I Had a 12GB Agent Conversation Log and Only 640MB RAM -Here’s the Python Code That Actually Worked

TensAI

12GB of nested AI agent logs. 640MB of RAM. Here is the streaming pipeline that actually survived.

How do you process a 12GB JSONL file on a server with just 640MB of RAM?

Most developers reach for pd.read_json() or json.load(). That works until your file is larger than memory. Then the process slows to a crawl, crashes, or gets killed before parsing finishes.

This is a problem many AI teams discover the hard way. Agent logs grow fast. Every conversation, tool call, reasoning step, and observation gets stored. After a few months in production, those logs can become massive.

I ran into this while building a retrieval dataset for a RAG pipeline. The source file was a 12GB nested JSONL export. Available RAM was only 640MB.

The obvious solution failed immediately. The approach that worked handled the file efficiently, cleaned and transformed records on the fly, and never came close to exhausting memory.

Here is the exact method, why the common approach breaks, and which strategy to use for different workloads.

Why Normal Loading Fails

Agent conversation logs are not simple tables. Each line in a JSONL file can contain an entire interaction: user messages, reasoning traces, tool calls, tool outputs, token usage, latency metrics, and other nested metadata.

That complexity is exactly why the obvious solution fails.

When you run pd.read_json(), Pandas attempts to parse and organize the entire dataset at once. Every nested structure must be loaded into memory before a usable DataFrame can even exist.

json.load() is even more dangerous. It builds a complete Python object tree for the entire file before you can process a single record. Every dictionary, list, string, and nested object adds overhead, causing memory usage to balloon far beyond the file's size on disk.

The result surprises most developers. A 12GB JSONL file can easily consume 25 to 40GB of RAM during parsing.

On a machine with only 640MB available, there is no gradual slowdown. The process simply runs out of memory and dies before any useful work gets done.

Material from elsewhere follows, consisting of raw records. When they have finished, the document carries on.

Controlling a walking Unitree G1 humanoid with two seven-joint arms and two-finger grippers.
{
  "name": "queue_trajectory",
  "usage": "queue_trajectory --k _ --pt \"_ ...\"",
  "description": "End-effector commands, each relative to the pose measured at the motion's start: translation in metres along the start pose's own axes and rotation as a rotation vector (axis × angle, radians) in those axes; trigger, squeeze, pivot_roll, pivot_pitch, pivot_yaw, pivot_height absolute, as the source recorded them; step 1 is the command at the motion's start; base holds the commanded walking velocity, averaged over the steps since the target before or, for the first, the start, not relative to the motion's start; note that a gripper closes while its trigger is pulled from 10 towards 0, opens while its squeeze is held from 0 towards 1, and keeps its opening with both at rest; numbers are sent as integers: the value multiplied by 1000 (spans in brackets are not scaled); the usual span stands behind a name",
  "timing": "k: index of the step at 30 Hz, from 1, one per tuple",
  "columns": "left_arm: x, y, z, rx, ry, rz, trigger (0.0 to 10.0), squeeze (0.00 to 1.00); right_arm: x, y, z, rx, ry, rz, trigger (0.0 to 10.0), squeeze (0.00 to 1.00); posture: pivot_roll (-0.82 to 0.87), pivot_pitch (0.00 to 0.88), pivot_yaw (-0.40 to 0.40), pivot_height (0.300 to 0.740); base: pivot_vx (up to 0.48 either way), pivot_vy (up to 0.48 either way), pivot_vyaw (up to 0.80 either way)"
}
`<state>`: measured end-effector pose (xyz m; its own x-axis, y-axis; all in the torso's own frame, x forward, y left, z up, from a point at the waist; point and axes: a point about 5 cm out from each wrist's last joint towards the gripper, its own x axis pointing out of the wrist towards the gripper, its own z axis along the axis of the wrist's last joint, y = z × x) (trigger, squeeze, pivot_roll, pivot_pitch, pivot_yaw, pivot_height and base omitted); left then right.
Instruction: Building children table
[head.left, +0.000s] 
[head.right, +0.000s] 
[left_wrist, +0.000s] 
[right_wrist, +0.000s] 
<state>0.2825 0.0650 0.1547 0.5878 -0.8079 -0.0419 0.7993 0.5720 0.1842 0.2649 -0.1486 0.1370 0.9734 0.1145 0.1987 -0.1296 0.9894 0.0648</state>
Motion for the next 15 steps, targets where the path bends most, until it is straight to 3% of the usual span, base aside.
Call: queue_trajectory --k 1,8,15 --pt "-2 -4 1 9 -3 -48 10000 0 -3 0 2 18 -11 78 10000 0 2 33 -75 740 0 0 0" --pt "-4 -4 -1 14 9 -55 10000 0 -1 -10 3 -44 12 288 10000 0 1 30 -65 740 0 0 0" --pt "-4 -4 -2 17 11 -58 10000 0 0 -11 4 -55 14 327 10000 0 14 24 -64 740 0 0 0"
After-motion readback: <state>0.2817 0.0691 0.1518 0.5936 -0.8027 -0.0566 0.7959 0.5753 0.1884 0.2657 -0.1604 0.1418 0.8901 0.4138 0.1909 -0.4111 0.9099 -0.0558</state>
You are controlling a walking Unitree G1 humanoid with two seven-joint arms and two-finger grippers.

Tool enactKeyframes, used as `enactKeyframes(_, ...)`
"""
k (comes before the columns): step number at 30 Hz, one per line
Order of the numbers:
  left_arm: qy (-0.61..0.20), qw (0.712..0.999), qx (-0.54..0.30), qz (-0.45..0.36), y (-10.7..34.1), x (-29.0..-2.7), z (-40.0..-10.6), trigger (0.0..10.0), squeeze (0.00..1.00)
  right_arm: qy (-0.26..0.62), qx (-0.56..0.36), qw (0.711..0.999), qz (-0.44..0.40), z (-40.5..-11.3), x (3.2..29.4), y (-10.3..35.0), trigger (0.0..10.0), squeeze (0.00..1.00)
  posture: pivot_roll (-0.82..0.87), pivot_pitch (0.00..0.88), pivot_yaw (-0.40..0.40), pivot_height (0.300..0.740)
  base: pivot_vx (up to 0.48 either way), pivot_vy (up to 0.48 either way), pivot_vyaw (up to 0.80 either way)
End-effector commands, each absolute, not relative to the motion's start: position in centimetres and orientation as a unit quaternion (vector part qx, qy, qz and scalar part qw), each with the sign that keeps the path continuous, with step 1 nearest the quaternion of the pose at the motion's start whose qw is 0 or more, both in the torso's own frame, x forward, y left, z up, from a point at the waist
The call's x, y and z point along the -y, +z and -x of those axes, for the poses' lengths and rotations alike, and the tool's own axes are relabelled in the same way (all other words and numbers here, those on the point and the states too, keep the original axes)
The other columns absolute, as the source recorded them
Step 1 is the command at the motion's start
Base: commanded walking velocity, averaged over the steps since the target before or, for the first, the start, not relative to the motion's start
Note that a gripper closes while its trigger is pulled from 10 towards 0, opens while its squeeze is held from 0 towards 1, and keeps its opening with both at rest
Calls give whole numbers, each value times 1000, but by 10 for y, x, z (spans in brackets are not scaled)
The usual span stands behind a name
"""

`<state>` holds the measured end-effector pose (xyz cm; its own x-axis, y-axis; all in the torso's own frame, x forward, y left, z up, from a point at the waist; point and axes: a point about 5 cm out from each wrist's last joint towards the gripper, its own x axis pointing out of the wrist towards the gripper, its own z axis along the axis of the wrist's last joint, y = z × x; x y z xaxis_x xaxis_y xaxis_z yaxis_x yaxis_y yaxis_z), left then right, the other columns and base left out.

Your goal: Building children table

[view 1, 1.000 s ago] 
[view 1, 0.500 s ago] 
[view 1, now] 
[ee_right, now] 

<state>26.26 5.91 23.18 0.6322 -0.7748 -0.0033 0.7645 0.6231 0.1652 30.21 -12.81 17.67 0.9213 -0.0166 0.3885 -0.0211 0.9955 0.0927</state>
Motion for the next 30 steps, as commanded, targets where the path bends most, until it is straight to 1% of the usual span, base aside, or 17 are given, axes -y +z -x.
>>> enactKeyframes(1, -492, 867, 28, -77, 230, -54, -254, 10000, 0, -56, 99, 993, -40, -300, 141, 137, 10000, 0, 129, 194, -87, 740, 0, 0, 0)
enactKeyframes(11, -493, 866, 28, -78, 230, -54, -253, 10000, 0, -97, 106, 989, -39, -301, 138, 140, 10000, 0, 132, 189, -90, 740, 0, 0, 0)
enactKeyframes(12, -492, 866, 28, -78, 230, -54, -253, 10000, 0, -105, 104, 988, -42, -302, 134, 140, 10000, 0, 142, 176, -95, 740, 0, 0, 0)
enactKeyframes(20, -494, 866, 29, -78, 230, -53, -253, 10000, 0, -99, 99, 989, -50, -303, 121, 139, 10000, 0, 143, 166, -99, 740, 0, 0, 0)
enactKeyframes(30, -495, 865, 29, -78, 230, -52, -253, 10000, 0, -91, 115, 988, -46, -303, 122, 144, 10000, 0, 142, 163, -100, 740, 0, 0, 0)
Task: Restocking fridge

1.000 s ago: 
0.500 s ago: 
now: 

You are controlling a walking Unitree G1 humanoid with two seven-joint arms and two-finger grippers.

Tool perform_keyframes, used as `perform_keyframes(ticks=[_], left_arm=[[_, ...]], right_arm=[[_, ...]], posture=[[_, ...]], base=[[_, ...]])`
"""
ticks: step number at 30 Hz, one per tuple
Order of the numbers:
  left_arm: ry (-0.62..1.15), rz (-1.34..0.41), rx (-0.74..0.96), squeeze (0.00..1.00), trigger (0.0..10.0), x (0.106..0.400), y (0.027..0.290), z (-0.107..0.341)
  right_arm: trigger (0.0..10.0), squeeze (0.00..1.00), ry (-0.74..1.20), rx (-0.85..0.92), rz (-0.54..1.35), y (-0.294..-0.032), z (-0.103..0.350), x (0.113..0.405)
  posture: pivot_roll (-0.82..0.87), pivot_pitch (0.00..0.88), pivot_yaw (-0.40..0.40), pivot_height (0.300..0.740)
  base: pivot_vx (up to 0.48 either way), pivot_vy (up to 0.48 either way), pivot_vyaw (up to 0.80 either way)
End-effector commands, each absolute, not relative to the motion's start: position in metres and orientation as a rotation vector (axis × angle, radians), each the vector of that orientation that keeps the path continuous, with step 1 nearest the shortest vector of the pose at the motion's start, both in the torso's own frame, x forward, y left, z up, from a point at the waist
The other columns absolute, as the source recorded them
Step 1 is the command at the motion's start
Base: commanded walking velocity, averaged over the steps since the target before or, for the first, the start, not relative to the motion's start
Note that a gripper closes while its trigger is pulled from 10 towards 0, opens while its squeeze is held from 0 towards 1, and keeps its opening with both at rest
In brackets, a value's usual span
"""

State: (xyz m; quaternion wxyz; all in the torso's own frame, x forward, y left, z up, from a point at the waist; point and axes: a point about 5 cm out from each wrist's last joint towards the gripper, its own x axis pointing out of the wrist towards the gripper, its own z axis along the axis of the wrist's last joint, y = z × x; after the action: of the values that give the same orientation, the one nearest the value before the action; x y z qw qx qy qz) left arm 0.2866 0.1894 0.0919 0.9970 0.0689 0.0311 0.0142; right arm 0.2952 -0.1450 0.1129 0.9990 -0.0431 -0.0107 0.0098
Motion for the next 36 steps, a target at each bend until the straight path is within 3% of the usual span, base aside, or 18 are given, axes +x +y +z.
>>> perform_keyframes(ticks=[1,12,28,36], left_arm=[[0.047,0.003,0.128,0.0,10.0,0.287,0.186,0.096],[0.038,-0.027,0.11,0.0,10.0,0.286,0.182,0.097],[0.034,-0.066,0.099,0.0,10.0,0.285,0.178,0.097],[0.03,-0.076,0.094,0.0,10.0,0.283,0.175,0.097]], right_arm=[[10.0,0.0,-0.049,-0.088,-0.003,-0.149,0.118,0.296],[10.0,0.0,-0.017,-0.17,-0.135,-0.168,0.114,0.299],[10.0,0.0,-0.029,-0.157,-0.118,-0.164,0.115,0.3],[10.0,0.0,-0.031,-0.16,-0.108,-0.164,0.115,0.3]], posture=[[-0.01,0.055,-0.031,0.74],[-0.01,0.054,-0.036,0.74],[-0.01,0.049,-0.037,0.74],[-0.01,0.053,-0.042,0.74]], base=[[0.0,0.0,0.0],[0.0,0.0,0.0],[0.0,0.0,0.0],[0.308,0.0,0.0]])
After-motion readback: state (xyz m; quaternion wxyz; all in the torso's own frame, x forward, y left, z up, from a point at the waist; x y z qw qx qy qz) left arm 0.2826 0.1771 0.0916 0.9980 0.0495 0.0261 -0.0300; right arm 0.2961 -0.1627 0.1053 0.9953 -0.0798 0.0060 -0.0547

The Core Idea: Stream, Don’t Load

The solution is not a better parser. It is a different way of thinking about the problem.

If the file is larger than available memory, stop trying to load the whole thing.

Instead, stream it.

Read one record. Process it. Write the result. Discard it. Repeat millions of times if necessary.

Memory usage stays almost constant because only a tiny working set exists at any given moment. It does not matter whether the file is 12GB, 120GB, or larger. The process scales because the dataset never lives in memory all at once.

This approach is especially effective for agent conversation logs because JSONL was designed for streaming. Every conversation turn is stored as a separate line, making it possible to parse records independently without touching the rest of the file.

Once you adopt that mindset, handling massive log files becomes surprisingly straightforward.

There are three practical approaches I use, ranging from simple line-by-line processing to fully optimized data pipelines. Which one you choose depends on the size of the data, the complexity of the transformations, and how often the workflow needs to run.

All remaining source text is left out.